Scott classifies the food style as ‘Modern Scottish’ but also wants to ensure that the food he serves (which is all locally sourced) has a clear identity. 

He said: “It’s important to me that the food has a clear expression – what we say is on the plate. I want people to know what the weather has been like outside and what season it is simply by what is on the plate.”

Scott’s menu is everchanging and despite Fhior only being open 13 weeks, Scott has made over 30 changes to the menu. How does he manage this? 
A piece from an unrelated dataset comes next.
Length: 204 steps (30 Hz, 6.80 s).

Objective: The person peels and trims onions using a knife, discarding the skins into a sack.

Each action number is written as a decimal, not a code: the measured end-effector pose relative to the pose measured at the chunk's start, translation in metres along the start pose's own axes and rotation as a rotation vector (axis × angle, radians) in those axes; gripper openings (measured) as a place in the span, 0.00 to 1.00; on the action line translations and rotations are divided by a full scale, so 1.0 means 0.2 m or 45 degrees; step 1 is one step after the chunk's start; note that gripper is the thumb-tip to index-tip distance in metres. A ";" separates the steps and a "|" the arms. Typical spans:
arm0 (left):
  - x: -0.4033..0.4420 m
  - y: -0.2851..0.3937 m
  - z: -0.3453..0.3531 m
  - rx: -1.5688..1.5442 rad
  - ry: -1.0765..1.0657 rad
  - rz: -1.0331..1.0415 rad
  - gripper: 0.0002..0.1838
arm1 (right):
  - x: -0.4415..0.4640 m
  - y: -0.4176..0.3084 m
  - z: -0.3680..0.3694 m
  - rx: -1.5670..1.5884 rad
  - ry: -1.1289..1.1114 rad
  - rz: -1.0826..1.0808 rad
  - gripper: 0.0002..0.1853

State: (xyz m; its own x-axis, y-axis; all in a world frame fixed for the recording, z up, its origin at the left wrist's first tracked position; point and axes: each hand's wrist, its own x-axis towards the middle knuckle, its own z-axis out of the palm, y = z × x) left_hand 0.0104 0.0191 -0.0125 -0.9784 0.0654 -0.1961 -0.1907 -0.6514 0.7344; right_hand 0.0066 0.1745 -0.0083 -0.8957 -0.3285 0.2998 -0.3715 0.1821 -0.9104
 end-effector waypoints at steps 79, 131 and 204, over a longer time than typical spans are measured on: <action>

“We have a guest in tonight who is on their sixth visit and they have only had two duplicate courses in the time they have been here," he said. 

"Every day we are putting on new dishes. We must be reactive to what’s happening and at this time of year, things are moving very fast. The inspiration can come from anything, but I would say eight times out of ten it is reactive to what is available at the time.”

Whilst the atmosphere at Fhior could definitely be considered laid back and casual, the approach to his food and the wine is anything but as he says 'we take the food and the drink really seriously'.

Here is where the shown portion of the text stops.